While this plan lacks specific dates and details, Governor Newsom did mention that physical distancing has started to show some signs of success as Californians have “bent the curve”, effectively changing the model for the spread of the virus in the state.
This bodes well for other states and localities observing physical distancing and their ability to get some businesses back on track following the easement of the emergency orders.
Similarly, on the East Coast, states are forming a consortium to form their own road map to reopening. New York will be joined by New Jersey, Connecticut, Pennsylvania, Delaware, and Rhode Island in putting together a working group of health and economy officials from each state.
With it, coronavirus has brought unprecedented hurdles for most businesses and some surprising results for others. The impact varies widely across industries and is beginning to be quantified in a number of interesting ways.
The Not So Good News
Leisure & Hospitality
It’s not difficult to imagine why the leisure & hospitality industry is suffering. People are staying home. Hotels, Airlines, Bars & Restaurants, and tourist destinations are all suffering because their revenue stream has been cut off.
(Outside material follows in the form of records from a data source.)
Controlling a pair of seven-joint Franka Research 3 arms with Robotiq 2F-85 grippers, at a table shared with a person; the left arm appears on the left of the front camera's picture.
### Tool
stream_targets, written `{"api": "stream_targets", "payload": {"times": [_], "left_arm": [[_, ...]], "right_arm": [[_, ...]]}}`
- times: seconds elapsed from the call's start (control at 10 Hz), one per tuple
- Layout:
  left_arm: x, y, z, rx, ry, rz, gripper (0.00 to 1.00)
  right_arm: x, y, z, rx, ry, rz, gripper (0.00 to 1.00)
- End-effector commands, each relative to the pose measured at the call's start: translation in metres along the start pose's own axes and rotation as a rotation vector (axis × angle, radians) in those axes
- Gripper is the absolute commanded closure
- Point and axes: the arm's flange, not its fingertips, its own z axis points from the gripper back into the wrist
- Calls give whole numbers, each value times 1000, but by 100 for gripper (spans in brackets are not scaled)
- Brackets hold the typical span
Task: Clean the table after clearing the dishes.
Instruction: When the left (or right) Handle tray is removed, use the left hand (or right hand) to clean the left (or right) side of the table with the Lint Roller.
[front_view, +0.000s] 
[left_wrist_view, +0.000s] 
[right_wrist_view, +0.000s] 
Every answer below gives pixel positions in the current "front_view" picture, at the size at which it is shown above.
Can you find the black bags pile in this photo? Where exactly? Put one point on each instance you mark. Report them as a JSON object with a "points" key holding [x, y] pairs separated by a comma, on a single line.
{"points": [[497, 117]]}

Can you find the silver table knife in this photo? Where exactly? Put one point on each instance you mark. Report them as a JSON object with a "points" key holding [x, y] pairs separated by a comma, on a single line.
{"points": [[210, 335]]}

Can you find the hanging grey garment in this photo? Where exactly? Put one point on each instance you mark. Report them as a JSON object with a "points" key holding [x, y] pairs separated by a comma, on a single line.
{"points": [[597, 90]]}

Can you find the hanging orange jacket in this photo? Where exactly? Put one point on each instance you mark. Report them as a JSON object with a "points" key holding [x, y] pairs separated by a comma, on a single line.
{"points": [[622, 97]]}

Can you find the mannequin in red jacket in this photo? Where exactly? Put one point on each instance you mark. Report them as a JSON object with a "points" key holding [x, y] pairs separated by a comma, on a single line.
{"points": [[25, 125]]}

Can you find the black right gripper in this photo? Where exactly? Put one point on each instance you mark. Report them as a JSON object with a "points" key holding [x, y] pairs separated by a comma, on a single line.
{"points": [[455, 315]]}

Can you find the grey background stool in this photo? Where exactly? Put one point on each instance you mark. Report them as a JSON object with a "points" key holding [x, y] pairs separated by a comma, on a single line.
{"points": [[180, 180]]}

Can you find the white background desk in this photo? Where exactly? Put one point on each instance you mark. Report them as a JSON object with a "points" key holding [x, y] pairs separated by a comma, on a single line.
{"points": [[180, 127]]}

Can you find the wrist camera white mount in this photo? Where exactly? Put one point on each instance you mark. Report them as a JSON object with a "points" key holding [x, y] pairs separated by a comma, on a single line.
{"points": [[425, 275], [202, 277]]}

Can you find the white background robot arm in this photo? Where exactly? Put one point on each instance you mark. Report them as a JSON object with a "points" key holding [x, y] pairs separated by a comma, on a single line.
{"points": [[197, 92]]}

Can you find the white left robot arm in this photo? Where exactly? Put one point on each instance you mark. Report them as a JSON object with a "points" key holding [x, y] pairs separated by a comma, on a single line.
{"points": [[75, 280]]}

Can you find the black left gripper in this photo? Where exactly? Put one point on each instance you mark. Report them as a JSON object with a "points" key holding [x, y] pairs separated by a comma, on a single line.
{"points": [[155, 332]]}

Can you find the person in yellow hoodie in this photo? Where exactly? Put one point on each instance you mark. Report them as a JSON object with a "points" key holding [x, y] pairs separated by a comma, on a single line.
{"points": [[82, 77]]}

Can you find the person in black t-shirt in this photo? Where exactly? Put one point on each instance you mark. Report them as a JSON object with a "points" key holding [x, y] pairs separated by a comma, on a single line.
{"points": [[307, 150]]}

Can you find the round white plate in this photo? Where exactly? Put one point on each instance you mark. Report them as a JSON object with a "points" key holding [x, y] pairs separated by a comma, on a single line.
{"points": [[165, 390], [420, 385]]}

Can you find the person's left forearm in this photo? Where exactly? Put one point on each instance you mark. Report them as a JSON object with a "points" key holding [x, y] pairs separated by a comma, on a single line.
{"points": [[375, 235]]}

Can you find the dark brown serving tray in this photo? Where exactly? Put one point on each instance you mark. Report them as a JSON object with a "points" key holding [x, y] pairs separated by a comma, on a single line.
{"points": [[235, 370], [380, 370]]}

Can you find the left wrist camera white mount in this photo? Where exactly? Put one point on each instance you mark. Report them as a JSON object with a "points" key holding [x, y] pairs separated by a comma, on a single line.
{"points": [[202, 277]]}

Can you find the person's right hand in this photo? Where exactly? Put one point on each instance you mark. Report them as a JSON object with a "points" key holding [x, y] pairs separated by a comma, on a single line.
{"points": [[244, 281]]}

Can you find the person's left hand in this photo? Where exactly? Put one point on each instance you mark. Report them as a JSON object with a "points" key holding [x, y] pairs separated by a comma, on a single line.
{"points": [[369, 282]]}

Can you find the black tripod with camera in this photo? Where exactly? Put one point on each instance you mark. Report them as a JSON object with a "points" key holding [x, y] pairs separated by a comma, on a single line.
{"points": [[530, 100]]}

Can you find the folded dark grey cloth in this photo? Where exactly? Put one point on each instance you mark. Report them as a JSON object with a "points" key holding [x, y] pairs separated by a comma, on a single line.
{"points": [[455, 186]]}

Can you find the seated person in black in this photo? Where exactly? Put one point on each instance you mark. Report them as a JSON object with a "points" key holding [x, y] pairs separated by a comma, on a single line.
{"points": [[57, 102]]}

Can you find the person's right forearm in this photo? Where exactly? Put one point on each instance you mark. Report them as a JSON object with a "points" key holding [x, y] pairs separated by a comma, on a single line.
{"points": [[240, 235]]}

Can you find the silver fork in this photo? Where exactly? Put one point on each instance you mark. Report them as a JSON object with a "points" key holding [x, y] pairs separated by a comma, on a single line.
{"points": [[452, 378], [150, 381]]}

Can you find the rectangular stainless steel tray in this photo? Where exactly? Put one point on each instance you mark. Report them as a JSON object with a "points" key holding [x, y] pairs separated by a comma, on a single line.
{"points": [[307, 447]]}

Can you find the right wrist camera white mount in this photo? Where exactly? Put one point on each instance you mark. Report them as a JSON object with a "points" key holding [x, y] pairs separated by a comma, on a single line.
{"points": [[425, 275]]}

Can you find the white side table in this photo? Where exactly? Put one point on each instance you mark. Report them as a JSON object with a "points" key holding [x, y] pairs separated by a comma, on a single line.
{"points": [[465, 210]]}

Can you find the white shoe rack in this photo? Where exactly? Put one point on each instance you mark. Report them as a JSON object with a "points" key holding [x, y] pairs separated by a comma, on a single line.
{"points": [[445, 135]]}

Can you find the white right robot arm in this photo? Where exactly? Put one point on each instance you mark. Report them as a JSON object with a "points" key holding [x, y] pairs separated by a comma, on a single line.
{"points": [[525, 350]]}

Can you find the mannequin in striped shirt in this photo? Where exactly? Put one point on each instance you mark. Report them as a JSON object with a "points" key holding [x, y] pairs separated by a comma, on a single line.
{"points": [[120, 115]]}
Take Las Vegas for example. The city would normally be bursting at the seams with tourists to the tune of about 3.5 million people in the average month, now the city is practically a ghost town with virtually no visitors.
“The industry made up one-fifth of Southern Nevada’s gross domestic product (GDP), or roughly 18.4 percent, in 2017. Tourism generates roughly $58 billion annually for Southern Nevada and supplies nearly 370,000 jobs, representing about 40 percent of employment in Clark County, according to the LVCVA.” via Fox News
U.S. and Canadian airlines stand to lose $21.1 billion in revenue this year due to COVID-19, according to a dire prognosis from the CAPA Centre for Aviation, with many going bankrupt by the close of May 2020.
Many major U.S. airlines are cutting capacity for April and May in an attempt to hedge major revenue loss for the foreseeable future.
The Other News
People are on their devices more than ever, and it’s clear that a shift in thinking and strategy has to follow to reach people effectively and engage with your audience.
Tech (Hiring) Is Booming
Big Tech companies are taking advantage of the economic downturn and attempting to raise their ranks. Companies like Facebook (10,000), Apple, and Amazon (20,000) are all looking for engineers, data scientists, software designers, and cybersecurity experts.
This comes as promising startups freeze hiring and lay off employees in the wake of the crisis. With the scarcity of talent in these fields, this is the perfect time for big companies to bring in top talent.
Amazon still seems to be riding a wave up and to the right as they plan to hire an additional 75,000 employees after their last surge of 100,000 in March.
The massive online retailer is reifying its commitment to 3rd party sellers by offering a number of benefits to help weather the blow from COVID-19 including:
- Waiving the April 15 long-term storage fees for inventory stored in the US and Europe.
- Pausing repayments and interest until April 30 for sellers with direct loans from Amazon Lending.
- Waiving April fees for those using Seller Account Management or the Launchpad program.